▶ [EXERCISE DETAILS]: A single figure is required: the number of lines below in which the word "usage" occurs.
══════════════════════════════
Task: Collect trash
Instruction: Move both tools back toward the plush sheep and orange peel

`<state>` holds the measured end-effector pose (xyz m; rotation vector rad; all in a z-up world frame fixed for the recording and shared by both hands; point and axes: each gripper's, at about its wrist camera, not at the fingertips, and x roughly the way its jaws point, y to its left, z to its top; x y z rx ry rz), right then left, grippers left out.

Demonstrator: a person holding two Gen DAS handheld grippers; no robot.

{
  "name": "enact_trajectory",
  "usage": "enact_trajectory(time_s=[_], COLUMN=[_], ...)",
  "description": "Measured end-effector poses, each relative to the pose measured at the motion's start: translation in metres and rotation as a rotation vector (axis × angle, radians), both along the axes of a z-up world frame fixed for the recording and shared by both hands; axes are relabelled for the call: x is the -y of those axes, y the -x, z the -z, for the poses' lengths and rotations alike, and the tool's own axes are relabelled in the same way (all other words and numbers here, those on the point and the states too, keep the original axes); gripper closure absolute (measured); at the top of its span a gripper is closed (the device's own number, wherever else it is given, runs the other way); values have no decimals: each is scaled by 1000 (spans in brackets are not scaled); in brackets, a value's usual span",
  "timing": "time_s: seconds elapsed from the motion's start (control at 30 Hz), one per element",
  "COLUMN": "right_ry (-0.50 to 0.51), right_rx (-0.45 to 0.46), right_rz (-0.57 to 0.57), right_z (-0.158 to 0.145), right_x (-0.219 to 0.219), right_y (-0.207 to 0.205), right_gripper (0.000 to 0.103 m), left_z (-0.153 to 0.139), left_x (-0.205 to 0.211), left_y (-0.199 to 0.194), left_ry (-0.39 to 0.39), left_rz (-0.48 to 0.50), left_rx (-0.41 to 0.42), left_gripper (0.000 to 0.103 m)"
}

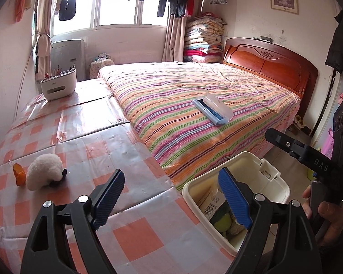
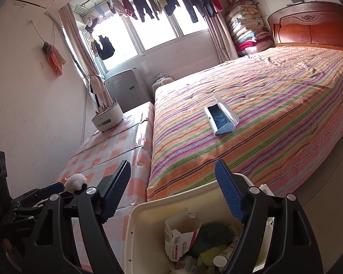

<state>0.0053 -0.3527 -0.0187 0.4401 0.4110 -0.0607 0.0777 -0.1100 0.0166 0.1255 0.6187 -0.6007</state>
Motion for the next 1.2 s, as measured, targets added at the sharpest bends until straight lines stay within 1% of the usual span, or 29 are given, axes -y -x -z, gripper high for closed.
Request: enact_trajectory(time_s=[0.13,0.33,0.53,0.63,0.77,1.1,1.2], right_ry=[19,7,46,48,49,65,73], right_rx=[-7,-19,-29,-34,-42,-85,-101], right_rz=[-40,-107,-184,-225,-276,-400,-455], right_z=[-2,-2,-1,0,1,5,5], right_x=[-20,-50,-85,-101,-120,-172,-191], right_y=[-14,-39,-63,-74,-93,-140,-156], right_gripper=[27,26,26,25,25,24,24], left_z=[1,8,18,20,22,20,20], left_x=[-22,-57,-94,-112,-137,-194,-210], left_y=[-9,-26,-48,-58,-71,-102,-112], left_ry=[-9,-35,-37,-32,-18,59,85], left_rz=[-39,-114,-187,-228,-285,-411,-450], left_rx=[0,-6,-31,-45,-57,-97,-111], left_gripper=[21,21,21,21,21,21,21])
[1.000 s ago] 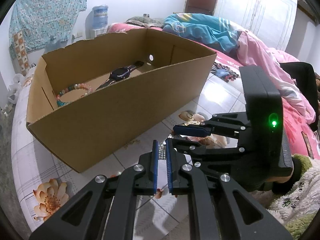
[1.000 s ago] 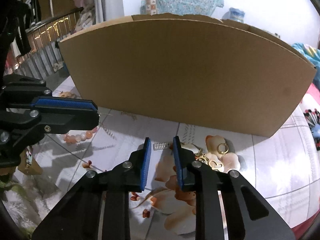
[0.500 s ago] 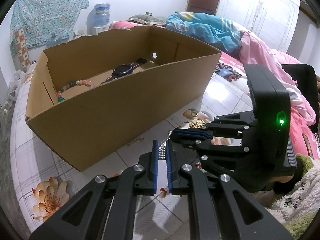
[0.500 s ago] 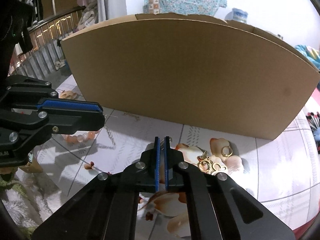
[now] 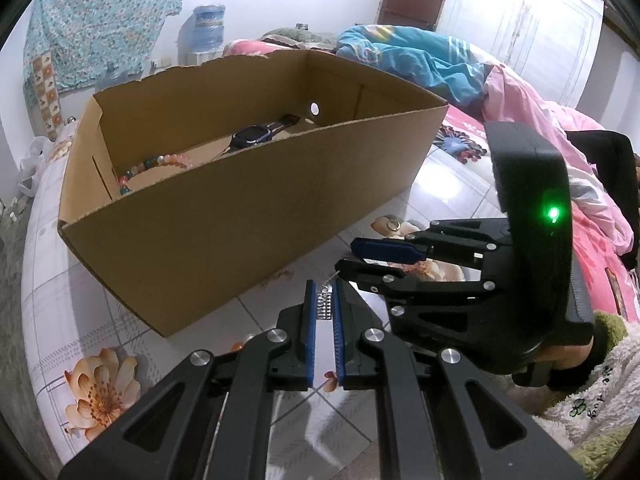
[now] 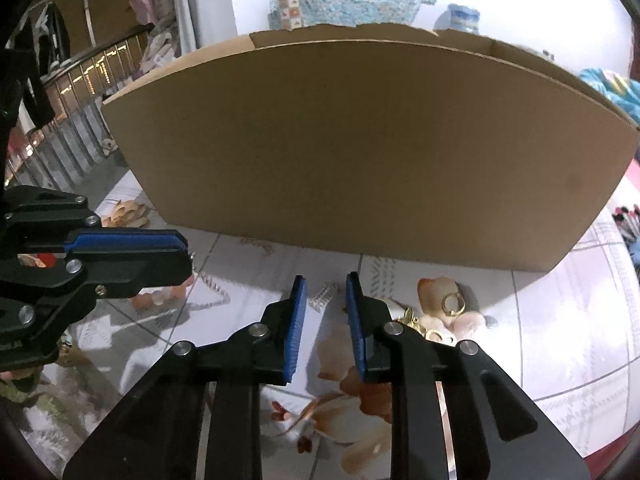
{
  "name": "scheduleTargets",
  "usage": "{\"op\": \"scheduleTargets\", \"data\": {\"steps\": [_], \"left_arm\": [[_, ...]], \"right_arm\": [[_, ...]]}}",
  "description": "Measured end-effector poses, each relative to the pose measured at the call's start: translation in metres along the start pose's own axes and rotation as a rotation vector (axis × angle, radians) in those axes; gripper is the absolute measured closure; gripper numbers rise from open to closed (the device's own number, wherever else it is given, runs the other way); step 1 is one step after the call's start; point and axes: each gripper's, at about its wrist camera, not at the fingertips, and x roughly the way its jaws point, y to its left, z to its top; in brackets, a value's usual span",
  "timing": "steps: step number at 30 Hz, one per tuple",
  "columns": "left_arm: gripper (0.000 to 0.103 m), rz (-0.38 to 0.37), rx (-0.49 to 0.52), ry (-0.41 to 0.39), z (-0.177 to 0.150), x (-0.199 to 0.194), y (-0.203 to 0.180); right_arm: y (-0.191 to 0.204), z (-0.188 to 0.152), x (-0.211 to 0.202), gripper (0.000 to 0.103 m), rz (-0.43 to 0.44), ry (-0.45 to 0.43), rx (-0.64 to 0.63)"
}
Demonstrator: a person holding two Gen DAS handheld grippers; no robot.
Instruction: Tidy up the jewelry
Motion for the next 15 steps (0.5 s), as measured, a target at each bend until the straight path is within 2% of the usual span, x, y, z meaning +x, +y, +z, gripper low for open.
{"op": "scheduleTargets", "data": {"steps": [4, 15], "left_arm": [[0.096, -0.004, 0.002, -0.001, 0.0, 0.0, 0.0], [0.096, -0.009, -0.007, -0.015, -0.001, -0.001, 0.003]], "right_arm": [[0.003, 0.004, 0.002, 0.095, -0.014, 0.003, 0.012], [-0.007, 0.005, 0.003, 0.101, 0.015, 0.005, 0.056]]}}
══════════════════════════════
▶ [ANSWER BELOW]: 2